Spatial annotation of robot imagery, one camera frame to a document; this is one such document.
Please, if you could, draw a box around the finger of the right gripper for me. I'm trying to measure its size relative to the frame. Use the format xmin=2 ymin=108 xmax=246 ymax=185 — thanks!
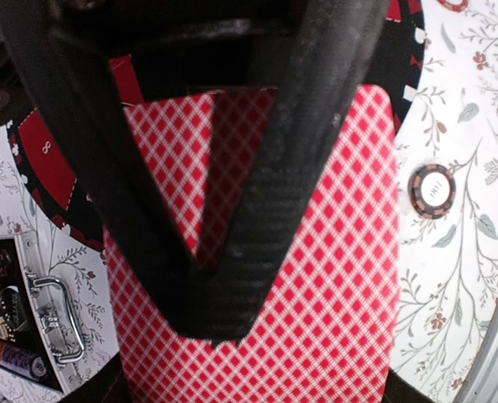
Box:
xmin=0 ymin=0 xmax=391 ymax=349

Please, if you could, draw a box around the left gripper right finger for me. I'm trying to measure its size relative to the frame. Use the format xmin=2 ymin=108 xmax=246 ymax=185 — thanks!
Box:
xmin=382 ymin=371 xmax=432 ymax=403

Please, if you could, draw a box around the floral white table cloth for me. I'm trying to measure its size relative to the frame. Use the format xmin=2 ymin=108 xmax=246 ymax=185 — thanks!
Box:
xmin=0 ymin=1 xmax=498 ymax=402

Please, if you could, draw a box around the round red black poker mat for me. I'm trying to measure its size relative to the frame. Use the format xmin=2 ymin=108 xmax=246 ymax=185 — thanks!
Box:
xmin=9 ymin=1 xmax=425 ymax=251

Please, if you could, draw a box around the orange chip stack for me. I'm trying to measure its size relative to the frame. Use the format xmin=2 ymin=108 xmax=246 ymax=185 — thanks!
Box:
xmin=438 ymin=0 xmax=469 ymax=13

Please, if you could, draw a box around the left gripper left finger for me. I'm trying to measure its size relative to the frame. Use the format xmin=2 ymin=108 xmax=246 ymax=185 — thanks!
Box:
xmin=63 ymin=356 xmax=129 ymax=403

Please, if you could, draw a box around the red playing card deck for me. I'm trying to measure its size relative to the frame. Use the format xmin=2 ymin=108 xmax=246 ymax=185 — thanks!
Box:
xmin=104 ymin=86 xmax=399 ymax=402

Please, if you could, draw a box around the aluminium poker case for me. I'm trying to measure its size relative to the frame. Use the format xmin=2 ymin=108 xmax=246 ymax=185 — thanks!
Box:
xmin=0 ymin=233 xmax=86 ymax=394

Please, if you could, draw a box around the left chip row in case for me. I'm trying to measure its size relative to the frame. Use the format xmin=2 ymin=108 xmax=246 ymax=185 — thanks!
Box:
xmin=0 ymin=340 xmax=47 ymax=380

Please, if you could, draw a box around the black dealer button in case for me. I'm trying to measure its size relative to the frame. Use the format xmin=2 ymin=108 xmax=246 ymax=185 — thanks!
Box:
xmin=0 ymin=285 xmax=29 ymax=332

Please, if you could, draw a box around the dark red chip stack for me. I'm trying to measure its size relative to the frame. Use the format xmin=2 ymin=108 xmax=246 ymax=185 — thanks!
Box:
##########
#### [TASK]
Filter the preceding entries down to the lines with "gripper".

#### [SOLUTION]
Please, if you could, draw a box around the finger of the right gripper for me. I'm trying to measure its size relative to the frame. Use the format xmin=2 ymin=108 xmax=246 ymax=185 — thanks!
Please, if you could, draw a box around the left gripper right finger for me. I'm trying to measure its size relative to the frame. Use the format xmin=2 ymin=108 xmax=246 ymax=185 — thanks!
Please, if you could, draw a box around the left gripper left finger for me. I'm trying to measure its size relative to the frame. Use the format xmin=2 ymin=108 xmax=246 ymax=185 — thanks!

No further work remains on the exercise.